### Source material
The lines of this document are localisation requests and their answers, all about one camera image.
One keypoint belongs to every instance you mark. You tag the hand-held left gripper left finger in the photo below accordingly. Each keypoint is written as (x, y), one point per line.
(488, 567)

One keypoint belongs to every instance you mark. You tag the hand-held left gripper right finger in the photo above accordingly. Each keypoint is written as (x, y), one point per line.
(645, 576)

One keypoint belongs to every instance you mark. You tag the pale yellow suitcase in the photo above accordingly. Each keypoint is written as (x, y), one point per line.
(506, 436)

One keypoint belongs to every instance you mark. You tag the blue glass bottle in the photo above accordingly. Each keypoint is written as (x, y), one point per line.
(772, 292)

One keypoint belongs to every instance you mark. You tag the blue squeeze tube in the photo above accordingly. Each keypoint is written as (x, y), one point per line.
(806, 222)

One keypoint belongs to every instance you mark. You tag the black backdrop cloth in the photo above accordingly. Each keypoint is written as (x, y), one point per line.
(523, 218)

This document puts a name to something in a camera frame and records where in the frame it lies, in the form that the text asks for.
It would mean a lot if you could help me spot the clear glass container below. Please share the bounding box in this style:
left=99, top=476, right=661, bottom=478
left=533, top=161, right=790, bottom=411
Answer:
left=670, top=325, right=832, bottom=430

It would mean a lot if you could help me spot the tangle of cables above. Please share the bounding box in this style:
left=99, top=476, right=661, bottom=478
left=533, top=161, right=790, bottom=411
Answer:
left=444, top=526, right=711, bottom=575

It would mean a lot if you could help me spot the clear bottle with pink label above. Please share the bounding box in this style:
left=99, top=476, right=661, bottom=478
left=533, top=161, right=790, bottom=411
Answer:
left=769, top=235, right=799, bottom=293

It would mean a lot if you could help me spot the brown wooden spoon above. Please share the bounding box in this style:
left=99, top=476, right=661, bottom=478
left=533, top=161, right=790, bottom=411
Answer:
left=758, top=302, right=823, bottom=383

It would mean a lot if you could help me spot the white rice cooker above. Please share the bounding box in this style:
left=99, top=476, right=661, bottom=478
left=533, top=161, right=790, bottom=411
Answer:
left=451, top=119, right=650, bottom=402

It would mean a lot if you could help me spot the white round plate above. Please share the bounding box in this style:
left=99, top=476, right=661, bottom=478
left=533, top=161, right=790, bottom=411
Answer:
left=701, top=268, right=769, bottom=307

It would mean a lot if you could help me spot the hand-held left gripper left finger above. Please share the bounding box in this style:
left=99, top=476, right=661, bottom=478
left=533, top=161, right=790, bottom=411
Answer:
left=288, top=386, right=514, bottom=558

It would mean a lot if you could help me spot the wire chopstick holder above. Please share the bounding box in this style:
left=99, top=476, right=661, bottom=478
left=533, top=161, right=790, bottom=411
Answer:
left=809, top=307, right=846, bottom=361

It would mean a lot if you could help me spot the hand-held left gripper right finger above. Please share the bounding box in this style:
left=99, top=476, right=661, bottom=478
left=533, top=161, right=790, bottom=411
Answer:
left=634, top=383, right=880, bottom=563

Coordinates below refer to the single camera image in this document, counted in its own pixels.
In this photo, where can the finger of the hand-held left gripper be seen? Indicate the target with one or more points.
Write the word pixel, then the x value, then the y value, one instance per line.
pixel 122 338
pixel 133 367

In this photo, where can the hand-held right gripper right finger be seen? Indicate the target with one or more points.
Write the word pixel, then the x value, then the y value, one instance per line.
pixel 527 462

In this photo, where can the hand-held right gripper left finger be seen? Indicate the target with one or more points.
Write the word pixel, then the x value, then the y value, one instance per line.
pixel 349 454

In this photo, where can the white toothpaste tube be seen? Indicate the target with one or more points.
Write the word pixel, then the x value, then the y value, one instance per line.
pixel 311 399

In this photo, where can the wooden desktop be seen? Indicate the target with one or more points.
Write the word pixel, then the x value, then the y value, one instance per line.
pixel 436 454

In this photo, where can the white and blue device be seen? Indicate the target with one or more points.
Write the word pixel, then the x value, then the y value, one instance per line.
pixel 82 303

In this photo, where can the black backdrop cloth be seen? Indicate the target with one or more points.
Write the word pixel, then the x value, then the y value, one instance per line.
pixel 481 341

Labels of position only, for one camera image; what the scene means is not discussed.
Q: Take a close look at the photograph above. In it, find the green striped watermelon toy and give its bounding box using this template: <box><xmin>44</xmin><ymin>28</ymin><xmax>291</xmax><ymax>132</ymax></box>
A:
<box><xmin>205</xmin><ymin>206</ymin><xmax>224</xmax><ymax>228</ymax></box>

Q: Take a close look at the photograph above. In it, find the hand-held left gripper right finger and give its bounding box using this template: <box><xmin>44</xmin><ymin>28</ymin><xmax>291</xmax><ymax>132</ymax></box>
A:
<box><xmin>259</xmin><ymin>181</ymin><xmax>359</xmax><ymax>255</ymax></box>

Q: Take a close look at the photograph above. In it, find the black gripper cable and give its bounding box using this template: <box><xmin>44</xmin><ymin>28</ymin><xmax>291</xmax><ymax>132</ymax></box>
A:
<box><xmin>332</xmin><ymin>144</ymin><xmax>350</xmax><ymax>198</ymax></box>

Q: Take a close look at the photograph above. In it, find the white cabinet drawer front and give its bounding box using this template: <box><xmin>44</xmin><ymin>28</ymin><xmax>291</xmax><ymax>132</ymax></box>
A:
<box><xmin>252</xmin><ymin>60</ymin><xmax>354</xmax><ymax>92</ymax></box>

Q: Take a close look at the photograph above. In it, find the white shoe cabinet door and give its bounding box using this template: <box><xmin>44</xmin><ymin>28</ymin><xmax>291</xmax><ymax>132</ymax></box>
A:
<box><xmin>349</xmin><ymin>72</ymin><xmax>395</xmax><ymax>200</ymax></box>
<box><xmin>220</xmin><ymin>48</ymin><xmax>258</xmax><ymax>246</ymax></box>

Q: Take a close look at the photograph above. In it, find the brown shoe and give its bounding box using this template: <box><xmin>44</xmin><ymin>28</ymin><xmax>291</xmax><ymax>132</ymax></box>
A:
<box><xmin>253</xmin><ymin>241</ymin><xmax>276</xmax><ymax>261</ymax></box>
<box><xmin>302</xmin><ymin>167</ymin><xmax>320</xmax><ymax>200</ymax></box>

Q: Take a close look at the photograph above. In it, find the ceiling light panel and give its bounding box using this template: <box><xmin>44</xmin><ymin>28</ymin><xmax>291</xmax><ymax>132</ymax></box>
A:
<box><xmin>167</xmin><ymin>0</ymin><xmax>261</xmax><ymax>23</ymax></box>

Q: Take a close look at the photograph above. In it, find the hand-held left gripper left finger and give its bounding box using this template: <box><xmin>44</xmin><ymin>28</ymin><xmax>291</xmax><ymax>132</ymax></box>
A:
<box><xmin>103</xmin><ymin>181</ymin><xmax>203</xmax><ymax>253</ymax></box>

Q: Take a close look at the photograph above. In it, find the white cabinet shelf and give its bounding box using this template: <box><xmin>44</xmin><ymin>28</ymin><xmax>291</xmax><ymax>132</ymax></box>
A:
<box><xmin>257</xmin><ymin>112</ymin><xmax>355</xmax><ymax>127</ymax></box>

### Exercise
Every line in the data above that includes the word "cabinet" should be copied.

### Finished task
Q: Take a close look at the photograph above. In it, find the white cabinet drawer front and give its bounding box using this template: <box><xmin>44</xmin><ymin>28</ymin><xmax>291</xmax><ymax>132</ymax></box>
Q: Take a close look at the photograph above. In it, find the white shoe cabinet door and give its bounding box using this template: <box><xmin>44</xmin><ymin>28</ymin><xmax>291</xmax><ymax>132</ymax></box>
Q: Take a close look at the photograph above. In it, find the white cabinet shelf and give its bounding box using this template: <box><xmin>44</xmin><ymin>28</ymin><xmax>291</xmax><ymax>132</ymax></box>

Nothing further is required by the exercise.